Stored data:
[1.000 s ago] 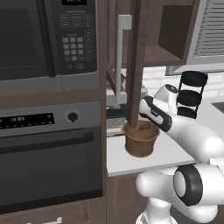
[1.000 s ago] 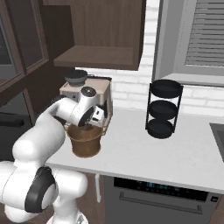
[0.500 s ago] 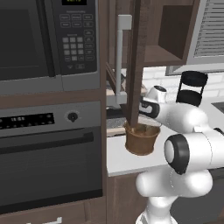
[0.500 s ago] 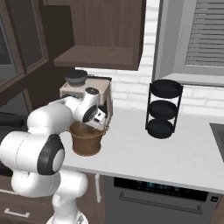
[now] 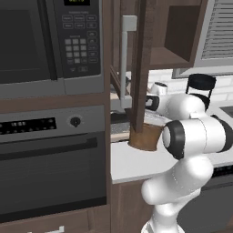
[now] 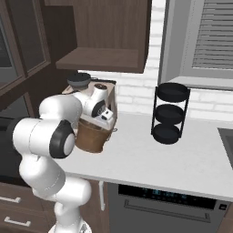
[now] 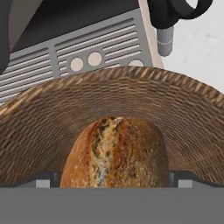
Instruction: Open the cabinet, pick up the bread from the cabinet and place it in the basket. Then move the basket to the dining counter.
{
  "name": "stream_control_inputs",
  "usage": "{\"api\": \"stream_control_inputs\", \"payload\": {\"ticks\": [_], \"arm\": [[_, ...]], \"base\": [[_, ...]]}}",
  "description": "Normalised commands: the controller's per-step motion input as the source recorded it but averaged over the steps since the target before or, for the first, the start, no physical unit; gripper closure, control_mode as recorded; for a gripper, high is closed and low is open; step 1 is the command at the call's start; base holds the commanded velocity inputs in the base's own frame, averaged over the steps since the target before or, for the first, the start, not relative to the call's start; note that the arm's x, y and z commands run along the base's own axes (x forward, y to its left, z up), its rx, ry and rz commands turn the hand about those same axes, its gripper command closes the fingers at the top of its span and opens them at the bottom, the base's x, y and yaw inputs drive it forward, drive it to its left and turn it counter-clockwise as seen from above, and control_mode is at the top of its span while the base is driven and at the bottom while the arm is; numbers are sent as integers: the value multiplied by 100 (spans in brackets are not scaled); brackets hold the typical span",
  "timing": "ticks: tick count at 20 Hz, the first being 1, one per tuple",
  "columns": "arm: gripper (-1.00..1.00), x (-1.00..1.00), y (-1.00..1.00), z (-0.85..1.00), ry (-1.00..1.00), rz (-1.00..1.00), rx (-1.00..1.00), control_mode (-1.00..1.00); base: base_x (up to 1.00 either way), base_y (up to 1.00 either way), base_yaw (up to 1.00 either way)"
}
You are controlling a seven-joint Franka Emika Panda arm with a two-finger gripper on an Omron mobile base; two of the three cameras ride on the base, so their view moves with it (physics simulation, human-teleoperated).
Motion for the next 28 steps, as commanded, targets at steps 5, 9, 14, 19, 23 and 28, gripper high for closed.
{"api": "stream_control_inputs", "payload": {"ticks": [5, 9, 14, 19, 23, 28], "arm": [[-100, -27, 21, -6, 0, -1, 0, -100], [-100, -21, 3, -1, -1, 0, 0, -100], [-100, -2, 0, 0, -3, -1, 0, -100], [-100, 0, 0, 0, -8, -1, -3, -100], [-100, 0, 0, 1, -14, -4, -6, -100], [-100, -46, 0, 45, -8, -1, -2, -100]], "base": [[0, 0, 0], [0, 0, 0], [0, 0, 0], [0, 0, 0], [0, 0, 0], [0, 0, 0]]}}
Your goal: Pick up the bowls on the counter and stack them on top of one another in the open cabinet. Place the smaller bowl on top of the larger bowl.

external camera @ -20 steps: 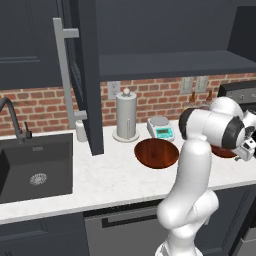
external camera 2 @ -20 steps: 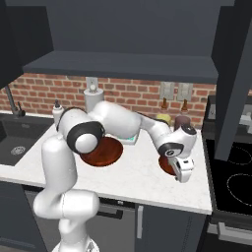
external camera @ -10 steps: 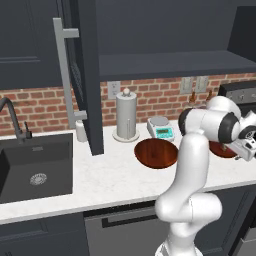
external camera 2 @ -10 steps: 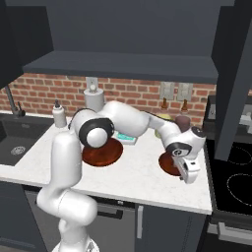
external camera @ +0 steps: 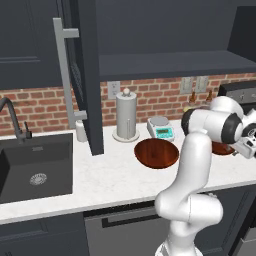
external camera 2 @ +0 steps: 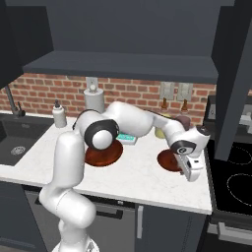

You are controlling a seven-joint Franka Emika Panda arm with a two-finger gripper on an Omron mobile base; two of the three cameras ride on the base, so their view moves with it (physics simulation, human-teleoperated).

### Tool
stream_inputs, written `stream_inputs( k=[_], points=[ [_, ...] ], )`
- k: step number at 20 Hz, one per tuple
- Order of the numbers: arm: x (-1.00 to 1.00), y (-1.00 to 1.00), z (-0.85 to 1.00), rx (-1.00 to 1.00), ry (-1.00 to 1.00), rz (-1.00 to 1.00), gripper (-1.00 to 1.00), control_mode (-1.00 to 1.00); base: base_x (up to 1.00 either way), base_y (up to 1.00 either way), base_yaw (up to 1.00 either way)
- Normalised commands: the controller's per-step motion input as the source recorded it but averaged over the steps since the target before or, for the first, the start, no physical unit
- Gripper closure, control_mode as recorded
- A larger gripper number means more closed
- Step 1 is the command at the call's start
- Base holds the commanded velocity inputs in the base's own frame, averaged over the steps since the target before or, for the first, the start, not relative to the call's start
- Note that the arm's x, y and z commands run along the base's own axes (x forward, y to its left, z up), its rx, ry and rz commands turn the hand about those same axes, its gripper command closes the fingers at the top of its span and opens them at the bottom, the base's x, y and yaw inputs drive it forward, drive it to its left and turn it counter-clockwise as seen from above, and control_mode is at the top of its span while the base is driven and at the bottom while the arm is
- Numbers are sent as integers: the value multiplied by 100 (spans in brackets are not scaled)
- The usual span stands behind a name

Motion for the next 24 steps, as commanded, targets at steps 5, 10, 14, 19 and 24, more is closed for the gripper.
stream_inputs(
  k=[5,10,14,19,24],
  points=[
    [-8,18,33,0,-16,0,100,-100,0,0,0],
    [-8,62,46,0,-23,8,100,-100,0,0,0],
    [0,83,25,0,-11,13,100,-100,0,0,0],
    [6,99,24,0,-1,17,100,-100,0,0,0],
    [11,100,39,0,0,19,100,-100,0,0,0]
  ],
)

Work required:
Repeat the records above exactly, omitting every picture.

Response below:
[1.000 s ago] 
[1.000 s ago] 
[0.500 s ago] 
[0.500 s ago] 
[now] 
[now] 
[now] 
Instruction: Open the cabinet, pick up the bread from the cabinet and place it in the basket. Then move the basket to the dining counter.
{
  "name": "stream_control_inputs",
  "usage": "{\"api\": \"stream_control_inputs\", \"payload\": {\"ticks\": [_], \"arm\": [[_, ...]], \"base\": [[_, ...]]}}",
  "description": "Normalised commands: the controller's per-step motion input as the source recorded it but averaged over the steps since the target before or, for the first, the start, no physical unit; gripper closure, control_mode as recorded; for a gripper, high is closed and low is open; step 1 is the command at the call's start; base holds the commanded velocity inputs in the base's own frame, averaged over the steps since the target before or, for the first, the start, not relative to the call's start; note that the arm's x, y and z commands run along the base's own axes (x forward, y to its left, z up), its rx, ry and rz commands turn the hand about those same axes, its gripper command closes the fingers at the top of its span and opens them at the bottom, the base's x, y and yaw inputs drive it forward, drive it to its left and turn it counter-clockwise as seen from above, and control_mode is at the top of its span while the base is driven and at the bottom while the arm is; numbers are sent as integers: the value multiplied by 100 (spans in brackets are not scaled); brackets hold the typical span",
  "timing": "ticks: tick count at 20 Hz, the first being 1, one per tuple",
  "columns": "arm: gripper (-1.00..1.00), x (-1.00..1.00), y (-1.00..1.00), z (-0.85..1.00), ry (-1.00..1.00), rz (-1.00..1.00), rx (-1.00..1.00), control_mode (-1.00..1.00); base: base_x (up to 1.00 either way), base_y (up to 1.00 either way), base_yaw (up to 1.00 either way)"
}
You are controlling a seven-joint Franka Emika Panda arm with a two-finger gripper on an Omron mobile base; two of the three cameras ride on the base, so their view moves with it (physics simulation, human-teleoperated).
Motion for the next 28 steps, as commanded, targets at steps 5, 9, 14, 19, 23 and 28, gripper high for closed.
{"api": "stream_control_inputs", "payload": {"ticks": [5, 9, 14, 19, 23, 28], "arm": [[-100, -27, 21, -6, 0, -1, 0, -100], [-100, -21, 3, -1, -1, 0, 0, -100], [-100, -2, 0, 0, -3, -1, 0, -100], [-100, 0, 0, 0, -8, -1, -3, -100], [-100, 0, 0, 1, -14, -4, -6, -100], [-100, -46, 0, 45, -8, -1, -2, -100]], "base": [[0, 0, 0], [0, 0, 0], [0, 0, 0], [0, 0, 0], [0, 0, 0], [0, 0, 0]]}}
Your goal: Pick up the bowls on the counter and stack them on top of one another in the open cabinet. Place the smaller bowl on top of the larger bowl.

external camera @ -20 steps: 
external camera 2 @ -20 steps: 
external camera @ -10 steps: 
external camera 2 @ -10 steps: 
external camera @ +0 steps: 
external camera 2 @ +0 steps: 

You are controlling a seven-joint Franka Emika Panda arm with a two-finger gripper on an Omron mobile base; two of the three cameras ride on the base, so their view moves with it (physics simulation, human-teleoperated).

### Tool
stream_inputs, written `stream_inputs( k=[_], points=[ [_, ...] ], )`
- k: step number at 20 Hz, one per tuple
- Order of the numbers: arm: x (-1.00 to 1.00), y (-1.00 to 1.00), z (-0.85 to 1.00), rx (-1.00 to 1.00), ry (-1.00 to 1.00), rz (-1.00 to 1.00), gripper (-1.00 to 1.00), control_mode (-1.00 to 1.00); base: base_x (up to 1.00 either way), base_y (up to 1.00 either way), base_yaw (up to 1.00 either way)
- Normalised commands: the controller's per-step motion input as the source recorded it but averaged over the steps since the target before or, for the first, the start, no physical unit
- Gripper closure, control_mode as recorded
- A larger gripper number means more closed
- Step 1 is the command at the call's start
- Base holds the commanded velocity inputs in the base's own frame, averaged over the steps since the target before or, for the first, the start, not relative to the call's start
- Note that the arm's x, y and z commands run along the base's own axes (x forward, y to its left, z up), its rx, ry and rz commands turn the hand about those same axes, its gripper command closes the fingers at the top of its span and opens them at the bottom, the base's x, y and yaw inputs drive it forward, drive it to its left and turn it counter-clockwise as seen from above, and control_mode is at the top of its span while the base is driven and at the bottom while the arm is
- Numbers are sent as integers: the value multiplied by 100 (spans in brackets are not scaled)
- The usual span stands behind a name

Motion for the next 24 steps, as commanded, targets at steps 5, 10, 14, 19 and 24, more is closed for the gripper.
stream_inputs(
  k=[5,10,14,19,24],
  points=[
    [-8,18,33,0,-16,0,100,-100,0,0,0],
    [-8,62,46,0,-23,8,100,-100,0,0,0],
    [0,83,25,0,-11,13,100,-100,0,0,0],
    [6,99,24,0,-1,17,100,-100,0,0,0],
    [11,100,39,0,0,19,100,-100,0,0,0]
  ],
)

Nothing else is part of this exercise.